-- Task statement --
Will you output all of the data below exactly, omitting the images?

-- Information supplied --

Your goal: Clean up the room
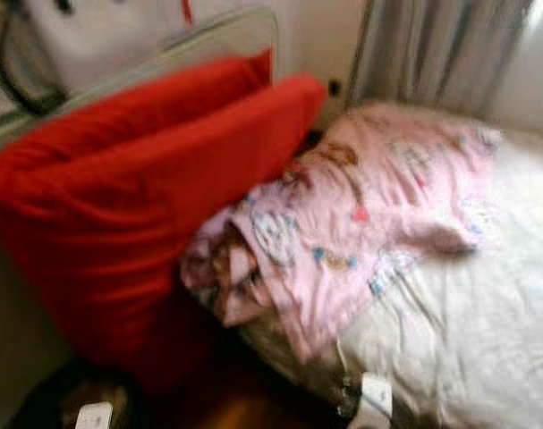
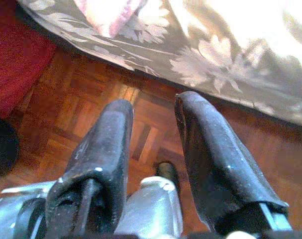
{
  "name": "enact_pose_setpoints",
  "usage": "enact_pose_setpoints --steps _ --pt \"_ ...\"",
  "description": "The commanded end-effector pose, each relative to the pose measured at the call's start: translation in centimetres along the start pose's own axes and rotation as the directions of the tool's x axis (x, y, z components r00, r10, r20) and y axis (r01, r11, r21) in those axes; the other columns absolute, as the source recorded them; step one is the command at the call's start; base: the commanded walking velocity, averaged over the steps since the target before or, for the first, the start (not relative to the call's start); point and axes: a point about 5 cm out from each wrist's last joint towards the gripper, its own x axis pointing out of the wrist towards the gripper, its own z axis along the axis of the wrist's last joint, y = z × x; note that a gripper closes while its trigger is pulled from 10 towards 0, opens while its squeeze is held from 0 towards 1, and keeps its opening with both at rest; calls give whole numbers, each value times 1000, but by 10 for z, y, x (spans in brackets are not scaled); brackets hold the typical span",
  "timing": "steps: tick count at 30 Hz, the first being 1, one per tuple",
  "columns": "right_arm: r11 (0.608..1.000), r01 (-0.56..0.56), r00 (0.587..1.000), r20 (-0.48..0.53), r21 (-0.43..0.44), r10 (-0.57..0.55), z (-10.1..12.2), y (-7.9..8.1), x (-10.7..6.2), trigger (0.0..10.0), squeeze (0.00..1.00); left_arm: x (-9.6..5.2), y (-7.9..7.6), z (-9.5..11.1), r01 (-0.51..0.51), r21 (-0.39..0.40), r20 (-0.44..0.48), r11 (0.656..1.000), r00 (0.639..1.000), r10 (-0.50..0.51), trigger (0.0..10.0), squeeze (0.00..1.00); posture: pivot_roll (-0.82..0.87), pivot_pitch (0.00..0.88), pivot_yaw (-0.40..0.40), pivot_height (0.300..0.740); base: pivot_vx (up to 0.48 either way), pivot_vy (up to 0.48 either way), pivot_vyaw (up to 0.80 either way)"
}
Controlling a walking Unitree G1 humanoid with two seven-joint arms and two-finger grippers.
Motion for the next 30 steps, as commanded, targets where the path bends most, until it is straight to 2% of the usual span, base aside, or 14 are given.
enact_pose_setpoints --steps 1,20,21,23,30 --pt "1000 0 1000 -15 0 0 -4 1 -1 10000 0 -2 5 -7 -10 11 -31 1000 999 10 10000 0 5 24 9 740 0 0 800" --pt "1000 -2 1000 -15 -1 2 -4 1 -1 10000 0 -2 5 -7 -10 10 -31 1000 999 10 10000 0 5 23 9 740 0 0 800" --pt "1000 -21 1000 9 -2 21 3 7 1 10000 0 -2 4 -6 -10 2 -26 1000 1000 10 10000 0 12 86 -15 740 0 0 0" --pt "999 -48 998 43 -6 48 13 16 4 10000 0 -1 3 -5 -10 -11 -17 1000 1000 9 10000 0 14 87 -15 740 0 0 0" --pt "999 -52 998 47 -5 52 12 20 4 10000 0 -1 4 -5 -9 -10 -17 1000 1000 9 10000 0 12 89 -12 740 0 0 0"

-- Response area --
Your goal: Clean up the room
{
  "name": "enact_pose_setpoints",
  "usage": "enact_pose_setpoints --steps _ --pt \"_ ...\"",
  "description": "The commanded end-effector pose, each relative to the pose measured at the call's start: translation in centimetres along the start pose's own axes and rotation as the directions of the tool's x axis (x, y, z components r00, r10, r20) and y axis (r01, r11, r21) in those axes; the other columns absolute, as the source recorded them; step one is the command at the call's start; base: the commanded walking velocity, averaged over the steps since the target before or, for the first, the start (not relative to the call's start); point and axes: a point about 5 cm out from each wrist's last joint towards the gripper, its own x axis pointing out of the wrist towards the gripper, its own z axis along the axis of the wrist's last joint, y = z × x; note that a gripper closes while its trigger is pulled from 10 towards 0, opens while its squeeze is held from 0 towards 1, and keeps its opening with both at rest; calls give whole numbers, each value times 1000, but by 10 for z, y, x (spans in brackets are not scaled); brackets hold the typical span",
  "timing": "steps: tick count at 30 Hz, the first being 1, one per tuple",
  "columns": "right_arm: r11 (0.608..1.000), r01 (-0.56..0.56), r00 (0.587..1.000), r20 (-0.48..0.53), r21 (-0.43..0.44), r10 (-0.57..0.55), z (-10.1..12.2), y (-7.9..8.1), x (-10.7..6.2), trigger (0.0..10.0), squeeze (0.00..1.00); left_arm: x (-9.6..5.2), y (-7.9..7.6), z (-9.5..11.1), r01 (-0.51..0.51), r21 (-0.39..0.40), r20 (-0.44..0.48), r11 (0.656..1.000), r00 (0.639..1.000), r10 (-0.50..0.51), trigger (0.0..10.0), squeeze (0.00..1.00); posture: pivot_roll (-0.82..0.87), pivot_pitch (0.00..0.88), pivot_yaw (-0.40..0.40), pivot_height (0.300..0.740); base: pivot_vx (up to 0.48 either way), pivot_vy (up to 0.48 either way), pivot_vyaw (up to 0.80 either way)"
}
Controlling a walking Unitree G1 humanoid with two seven-joint arms and two-finger grippers.
Motion for the next 30 steps, as commanded, targets where the path bends most, until it is straight to 2% of the usual span, base aside, or 14 are given.
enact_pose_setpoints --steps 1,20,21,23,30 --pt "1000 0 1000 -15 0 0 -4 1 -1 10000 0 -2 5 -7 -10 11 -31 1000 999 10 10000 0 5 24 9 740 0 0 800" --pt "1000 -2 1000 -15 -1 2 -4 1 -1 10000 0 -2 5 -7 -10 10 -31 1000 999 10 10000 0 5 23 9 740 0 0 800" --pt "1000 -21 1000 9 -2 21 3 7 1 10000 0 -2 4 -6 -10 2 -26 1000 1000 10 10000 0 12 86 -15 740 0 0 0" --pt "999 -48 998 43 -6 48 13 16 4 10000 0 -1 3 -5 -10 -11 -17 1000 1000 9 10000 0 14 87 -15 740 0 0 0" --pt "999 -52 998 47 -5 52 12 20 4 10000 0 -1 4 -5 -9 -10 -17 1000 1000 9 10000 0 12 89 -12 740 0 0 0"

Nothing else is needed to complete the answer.